• **What is required**: Copy each line from the entries that the word "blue" appears in.

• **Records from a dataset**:
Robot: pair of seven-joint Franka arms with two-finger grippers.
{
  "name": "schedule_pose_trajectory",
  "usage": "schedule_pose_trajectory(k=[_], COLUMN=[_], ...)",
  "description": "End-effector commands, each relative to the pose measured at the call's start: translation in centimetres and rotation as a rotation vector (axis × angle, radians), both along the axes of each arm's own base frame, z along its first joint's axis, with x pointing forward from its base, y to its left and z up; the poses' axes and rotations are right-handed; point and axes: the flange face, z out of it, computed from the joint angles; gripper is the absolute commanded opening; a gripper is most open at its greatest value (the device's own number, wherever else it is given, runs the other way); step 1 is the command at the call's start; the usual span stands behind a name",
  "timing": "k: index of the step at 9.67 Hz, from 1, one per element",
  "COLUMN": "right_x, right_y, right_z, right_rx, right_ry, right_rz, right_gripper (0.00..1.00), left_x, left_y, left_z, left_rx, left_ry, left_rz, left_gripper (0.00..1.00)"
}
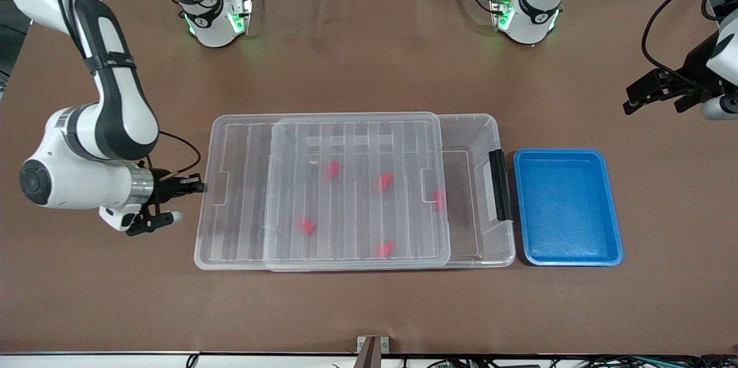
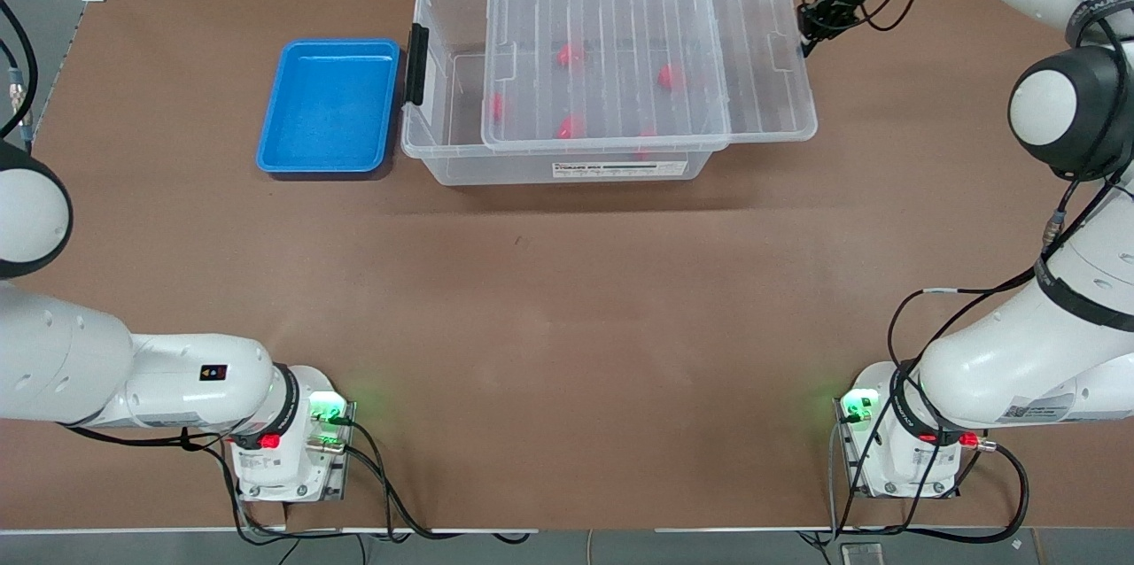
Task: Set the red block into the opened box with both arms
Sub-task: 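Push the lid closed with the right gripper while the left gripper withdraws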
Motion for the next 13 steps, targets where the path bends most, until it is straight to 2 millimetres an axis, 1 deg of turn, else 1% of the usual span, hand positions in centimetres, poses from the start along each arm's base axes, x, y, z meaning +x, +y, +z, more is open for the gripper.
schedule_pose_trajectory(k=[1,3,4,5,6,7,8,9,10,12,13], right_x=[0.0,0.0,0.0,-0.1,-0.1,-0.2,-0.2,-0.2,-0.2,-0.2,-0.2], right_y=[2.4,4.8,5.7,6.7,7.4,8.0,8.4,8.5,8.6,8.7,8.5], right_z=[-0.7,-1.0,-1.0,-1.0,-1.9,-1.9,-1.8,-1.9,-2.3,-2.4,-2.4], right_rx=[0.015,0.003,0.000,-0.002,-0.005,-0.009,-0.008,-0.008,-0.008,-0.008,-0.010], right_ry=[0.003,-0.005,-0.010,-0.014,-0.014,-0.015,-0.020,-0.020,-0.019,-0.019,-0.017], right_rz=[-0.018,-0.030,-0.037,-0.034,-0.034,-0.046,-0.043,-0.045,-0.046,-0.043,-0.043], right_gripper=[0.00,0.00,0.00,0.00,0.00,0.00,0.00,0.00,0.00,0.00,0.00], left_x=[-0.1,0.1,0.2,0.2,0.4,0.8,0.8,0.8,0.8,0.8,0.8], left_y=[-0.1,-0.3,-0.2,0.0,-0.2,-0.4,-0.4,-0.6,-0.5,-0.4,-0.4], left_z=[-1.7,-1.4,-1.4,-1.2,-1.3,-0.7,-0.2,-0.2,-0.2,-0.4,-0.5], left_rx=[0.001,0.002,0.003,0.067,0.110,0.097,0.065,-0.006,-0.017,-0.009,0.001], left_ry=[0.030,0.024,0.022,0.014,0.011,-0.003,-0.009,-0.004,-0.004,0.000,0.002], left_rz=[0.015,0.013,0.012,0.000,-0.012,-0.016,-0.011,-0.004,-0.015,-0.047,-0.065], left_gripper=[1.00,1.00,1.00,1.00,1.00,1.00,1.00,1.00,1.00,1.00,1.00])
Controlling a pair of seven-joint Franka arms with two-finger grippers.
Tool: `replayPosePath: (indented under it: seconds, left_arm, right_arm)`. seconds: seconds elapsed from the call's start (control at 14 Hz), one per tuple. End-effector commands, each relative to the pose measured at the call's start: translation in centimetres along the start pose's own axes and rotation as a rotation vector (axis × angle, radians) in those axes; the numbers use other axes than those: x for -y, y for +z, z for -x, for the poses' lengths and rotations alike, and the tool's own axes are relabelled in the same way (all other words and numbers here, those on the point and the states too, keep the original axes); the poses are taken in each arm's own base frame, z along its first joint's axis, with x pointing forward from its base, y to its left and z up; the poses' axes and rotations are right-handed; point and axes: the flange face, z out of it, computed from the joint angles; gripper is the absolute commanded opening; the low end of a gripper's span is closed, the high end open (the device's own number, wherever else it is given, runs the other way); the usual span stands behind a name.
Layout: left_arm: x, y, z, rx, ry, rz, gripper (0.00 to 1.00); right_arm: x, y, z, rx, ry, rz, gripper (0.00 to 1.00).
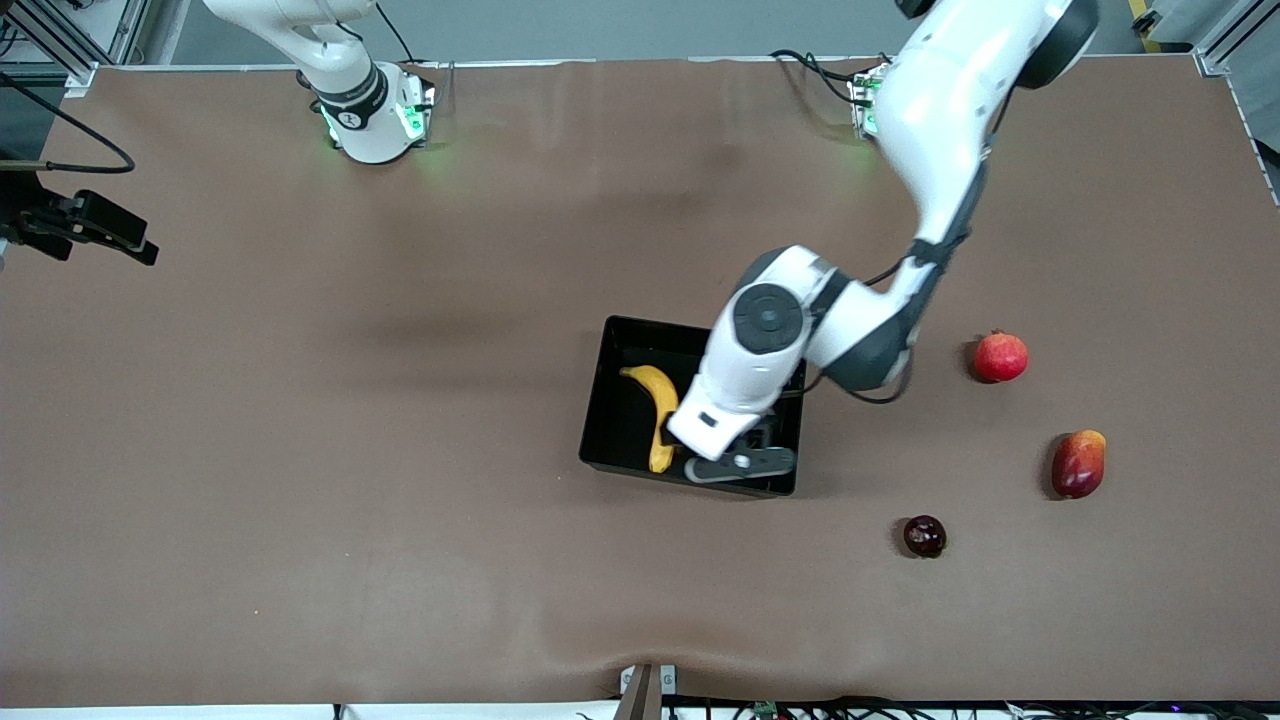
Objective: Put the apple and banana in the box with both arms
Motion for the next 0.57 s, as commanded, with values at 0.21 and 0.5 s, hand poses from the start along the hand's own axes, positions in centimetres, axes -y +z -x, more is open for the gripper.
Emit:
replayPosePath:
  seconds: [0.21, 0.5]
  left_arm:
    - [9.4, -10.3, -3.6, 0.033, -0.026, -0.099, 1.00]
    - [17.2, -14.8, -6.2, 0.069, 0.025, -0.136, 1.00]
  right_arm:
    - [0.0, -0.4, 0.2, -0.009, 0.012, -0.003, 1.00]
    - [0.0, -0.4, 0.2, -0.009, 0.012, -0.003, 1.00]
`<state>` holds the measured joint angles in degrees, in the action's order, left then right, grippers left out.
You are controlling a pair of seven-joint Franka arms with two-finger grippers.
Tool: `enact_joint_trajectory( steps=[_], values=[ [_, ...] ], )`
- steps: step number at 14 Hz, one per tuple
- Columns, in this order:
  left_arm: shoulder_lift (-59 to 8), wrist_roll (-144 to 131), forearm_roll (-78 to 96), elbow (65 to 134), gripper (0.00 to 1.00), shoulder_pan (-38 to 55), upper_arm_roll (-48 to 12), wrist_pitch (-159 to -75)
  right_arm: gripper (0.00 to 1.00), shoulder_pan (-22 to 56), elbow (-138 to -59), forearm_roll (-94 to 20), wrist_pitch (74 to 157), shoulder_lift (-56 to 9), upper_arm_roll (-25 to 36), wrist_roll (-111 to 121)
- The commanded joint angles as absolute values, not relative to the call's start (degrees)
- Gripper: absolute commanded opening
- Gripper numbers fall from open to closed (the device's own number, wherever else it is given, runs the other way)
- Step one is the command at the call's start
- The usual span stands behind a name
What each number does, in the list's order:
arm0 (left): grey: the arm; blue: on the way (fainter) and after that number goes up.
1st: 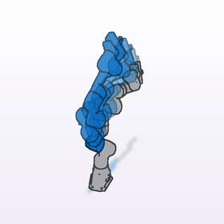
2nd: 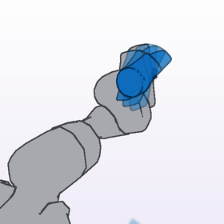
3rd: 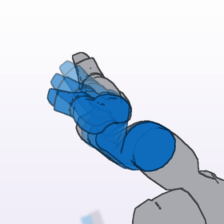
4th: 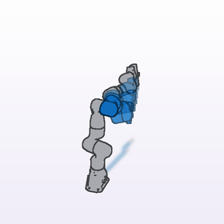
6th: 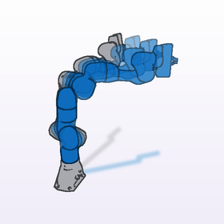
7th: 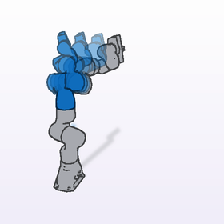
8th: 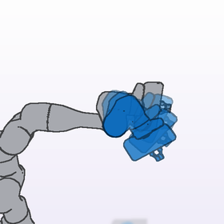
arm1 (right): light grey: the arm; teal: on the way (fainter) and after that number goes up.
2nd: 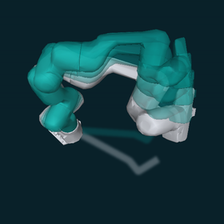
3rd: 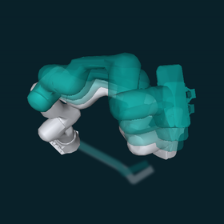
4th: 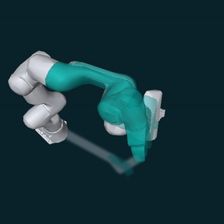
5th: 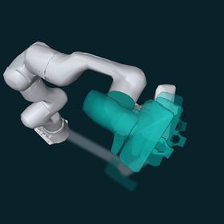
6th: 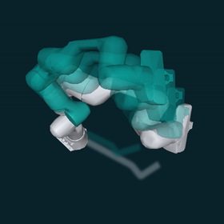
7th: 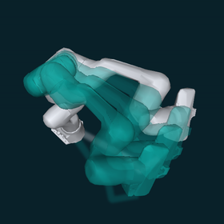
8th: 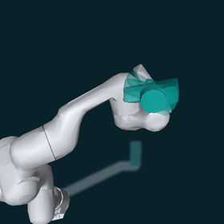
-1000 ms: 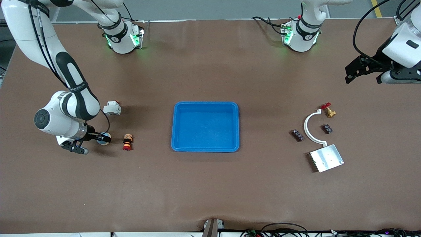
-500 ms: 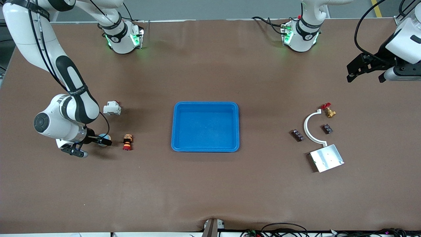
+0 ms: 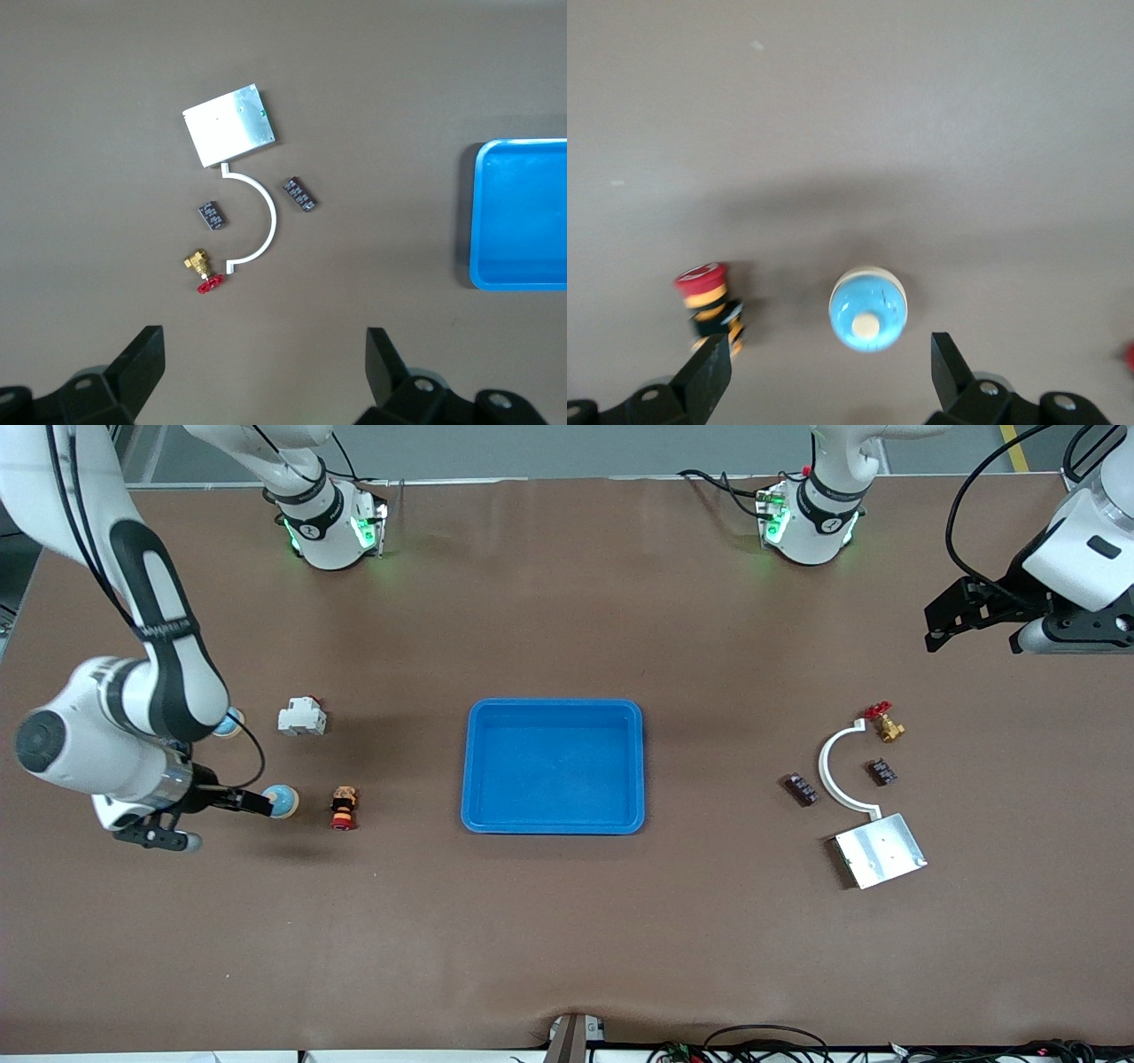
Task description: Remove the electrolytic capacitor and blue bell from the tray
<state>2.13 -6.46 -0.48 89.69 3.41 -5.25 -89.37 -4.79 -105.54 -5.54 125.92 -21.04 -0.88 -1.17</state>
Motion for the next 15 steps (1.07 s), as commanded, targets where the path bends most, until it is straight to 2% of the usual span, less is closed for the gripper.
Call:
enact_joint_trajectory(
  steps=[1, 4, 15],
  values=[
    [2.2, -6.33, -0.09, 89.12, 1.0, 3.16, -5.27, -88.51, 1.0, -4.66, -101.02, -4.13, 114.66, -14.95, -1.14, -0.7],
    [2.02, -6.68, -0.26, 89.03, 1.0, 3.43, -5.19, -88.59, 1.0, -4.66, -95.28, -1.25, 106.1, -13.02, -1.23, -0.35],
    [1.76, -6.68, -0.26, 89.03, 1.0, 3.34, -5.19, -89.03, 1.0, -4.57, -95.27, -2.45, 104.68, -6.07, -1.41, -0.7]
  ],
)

• **Answer to this problem**:
arm0 (left): grey: the arm; blue: on the way (fainter) and after that number goes up.
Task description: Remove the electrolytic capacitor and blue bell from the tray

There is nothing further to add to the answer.